Rachel Baumgartner, then a high school student in St. Louis, Missouri, in the United States, was diagnosed in December 1998 with Askin's tumor, a kind of sarcoma. She underwent emergency surgery to have the tumor removed, followed by chemotherapy and radiation. She was a member of the Parish of Our Lady of the Pillar, founded and staffed by the Marianists, and was chosen to attend the ceremony for Chaminade's beatification in Rome in 2000. Early the next year the tumor was found to have re-appeared in her bone marrow, for which she underwent a stem cell transplant, which had a severe negative impact on her health. The tumor was found to have re-developed between her heart, lung and spine in November 2002.

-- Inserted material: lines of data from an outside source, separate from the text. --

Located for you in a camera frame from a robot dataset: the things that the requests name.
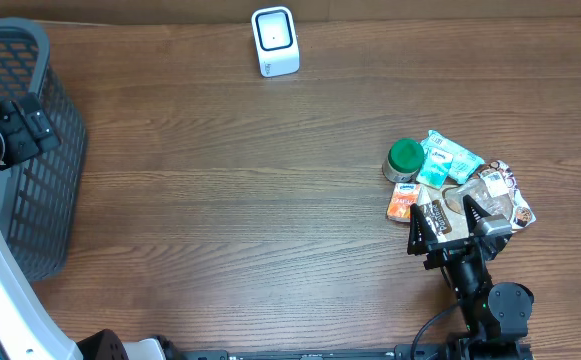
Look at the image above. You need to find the white barcode scanner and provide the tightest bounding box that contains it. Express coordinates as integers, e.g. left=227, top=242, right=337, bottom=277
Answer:
left=251, top=6, right=300, bottom=78

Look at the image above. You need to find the cream brown snack pouch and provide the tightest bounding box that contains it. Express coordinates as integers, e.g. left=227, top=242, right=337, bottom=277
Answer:
left=417, top=160, right=536, bottom=242

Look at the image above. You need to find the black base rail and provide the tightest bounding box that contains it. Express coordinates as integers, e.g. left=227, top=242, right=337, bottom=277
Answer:
left=179, top=342, right=535, bottom=360

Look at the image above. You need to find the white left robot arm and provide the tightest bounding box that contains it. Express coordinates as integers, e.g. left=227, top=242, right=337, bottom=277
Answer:
left=0, top=93, right=166, bottom=360

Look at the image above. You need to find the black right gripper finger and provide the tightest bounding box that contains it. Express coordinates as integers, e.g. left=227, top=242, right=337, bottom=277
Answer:
left=462, top=195, right=491, bottom=225
left=407, top=204, right=433, bottom=255

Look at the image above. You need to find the small orange carton box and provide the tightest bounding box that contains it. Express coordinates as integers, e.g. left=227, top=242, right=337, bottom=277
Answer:
left=386, top=183, right=421, bottom=222

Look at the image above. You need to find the grey plastic mesh basket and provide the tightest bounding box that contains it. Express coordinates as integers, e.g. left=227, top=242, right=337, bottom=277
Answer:
left=0, top=18, right=88, bottom=282

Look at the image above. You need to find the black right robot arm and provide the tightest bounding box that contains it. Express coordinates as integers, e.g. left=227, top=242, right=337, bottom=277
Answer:
left=395, top=195, right=535, bottom=360

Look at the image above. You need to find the green lid seasoning jar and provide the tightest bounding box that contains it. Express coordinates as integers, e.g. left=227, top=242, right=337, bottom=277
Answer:
left=382, top=138, right=424, bottom=183

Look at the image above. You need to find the small teal tissue pack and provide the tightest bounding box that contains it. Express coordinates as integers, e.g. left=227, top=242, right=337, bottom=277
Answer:
left=416, top=147, right=453, bottom=189

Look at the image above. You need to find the teal snack packet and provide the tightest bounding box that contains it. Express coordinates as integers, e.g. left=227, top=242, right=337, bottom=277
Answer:
left=421, top=130, right=485, bottom=185

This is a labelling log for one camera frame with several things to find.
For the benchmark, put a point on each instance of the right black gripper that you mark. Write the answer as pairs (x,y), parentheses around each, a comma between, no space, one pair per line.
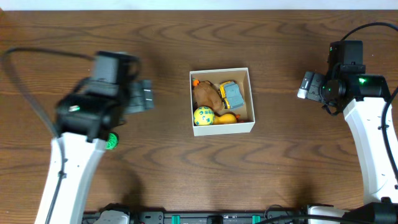
(329,101)

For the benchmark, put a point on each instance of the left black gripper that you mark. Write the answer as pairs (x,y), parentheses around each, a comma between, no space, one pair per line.
(125,96)

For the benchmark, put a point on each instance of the green plastic wheel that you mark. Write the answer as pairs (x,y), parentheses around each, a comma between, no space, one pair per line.
(113,141)

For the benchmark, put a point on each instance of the brown plush toy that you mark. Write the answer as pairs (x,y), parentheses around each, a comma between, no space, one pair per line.
(205,95)

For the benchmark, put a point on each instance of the yellow ball with blue letters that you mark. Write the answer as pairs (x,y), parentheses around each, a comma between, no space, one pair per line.
(203,116)

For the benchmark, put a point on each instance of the yellow grey toy truck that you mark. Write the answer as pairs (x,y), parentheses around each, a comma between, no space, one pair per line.
(231,96)

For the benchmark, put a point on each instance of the orange toy duck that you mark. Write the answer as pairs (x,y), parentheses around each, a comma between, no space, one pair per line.
(227,118)

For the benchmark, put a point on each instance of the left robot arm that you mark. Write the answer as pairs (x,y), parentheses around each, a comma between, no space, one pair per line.
(84,120)

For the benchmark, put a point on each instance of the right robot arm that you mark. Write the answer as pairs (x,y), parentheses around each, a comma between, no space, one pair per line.
(364,101)

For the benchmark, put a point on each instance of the white cardboard box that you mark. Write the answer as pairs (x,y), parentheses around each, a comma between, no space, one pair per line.
(216,77)

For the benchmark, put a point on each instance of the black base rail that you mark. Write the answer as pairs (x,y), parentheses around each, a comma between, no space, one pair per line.
(161,216)

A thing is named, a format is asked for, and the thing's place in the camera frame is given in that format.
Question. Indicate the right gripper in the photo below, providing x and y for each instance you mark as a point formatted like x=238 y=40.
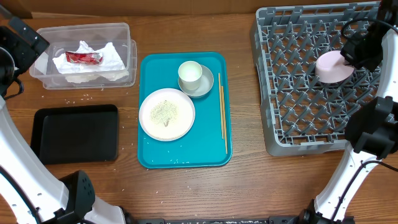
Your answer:
x=355 y=61

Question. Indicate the small pink bowl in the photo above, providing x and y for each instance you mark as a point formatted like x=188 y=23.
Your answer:
x=331 y=67

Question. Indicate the grey bowl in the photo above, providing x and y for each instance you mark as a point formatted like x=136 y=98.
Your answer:
x=206 y=84

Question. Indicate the white paper cup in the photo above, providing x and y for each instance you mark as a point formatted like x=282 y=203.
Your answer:
x=190 y=73

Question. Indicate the white plate with rice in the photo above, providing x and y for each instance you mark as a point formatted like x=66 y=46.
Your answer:
x=167 y=114

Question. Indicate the white napkin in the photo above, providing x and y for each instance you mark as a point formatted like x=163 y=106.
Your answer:
x=111 y=68

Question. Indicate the red snack wrapper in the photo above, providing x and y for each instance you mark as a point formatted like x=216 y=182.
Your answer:
x=93 y=58

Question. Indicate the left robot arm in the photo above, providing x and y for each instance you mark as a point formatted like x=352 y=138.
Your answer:
x=32 y=192

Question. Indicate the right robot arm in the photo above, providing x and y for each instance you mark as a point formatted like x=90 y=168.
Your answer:
x=371 y=132

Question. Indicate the grey dishwasher rack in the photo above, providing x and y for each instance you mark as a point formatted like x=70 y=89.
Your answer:
x=301 y=115

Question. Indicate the wooden chopstick left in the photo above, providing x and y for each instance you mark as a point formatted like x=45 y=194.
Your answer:
x=220 y=105

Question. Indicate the teal plastic tray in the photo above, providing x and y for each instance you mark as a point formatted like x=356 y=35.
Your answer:
x=203 y=145

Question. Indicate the clear plastic bin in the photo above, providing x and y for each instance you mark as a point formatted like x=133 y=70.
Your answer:
x=67 y=38

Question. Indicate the black plastic tray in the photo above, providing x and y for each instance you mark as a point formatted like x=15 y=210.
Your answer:
x=76 y=134

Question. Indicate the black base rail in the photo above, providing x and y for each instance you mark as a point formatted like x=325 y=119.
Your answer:
x=270 y=220

Baumgartner was advised that no one had ever survived when this occurred after such a transplant, and that she had only a few weeks to live. After a year and a half, however, the tumor (which was the size of a small Nerf football) stopped growing and had not damaged the organs around it. In 2004 a noted surgeon removed the tumor, finding that it had died with almost no treatment, which was medically unexplainable. Baumgartner, now married and named Rachel Lozano, attributed this to the intercession of Chaminade. The Marianist pastor of the parish referred this matter to the Superior General of the Society of Mary, who in turn requested that the local bishop, the Archbishop of St. Louis, conduct a formal inquiry. The investigation was concluded in July 2010 and forwarded by the Archdiocese and the Marianists to Rome for judgment.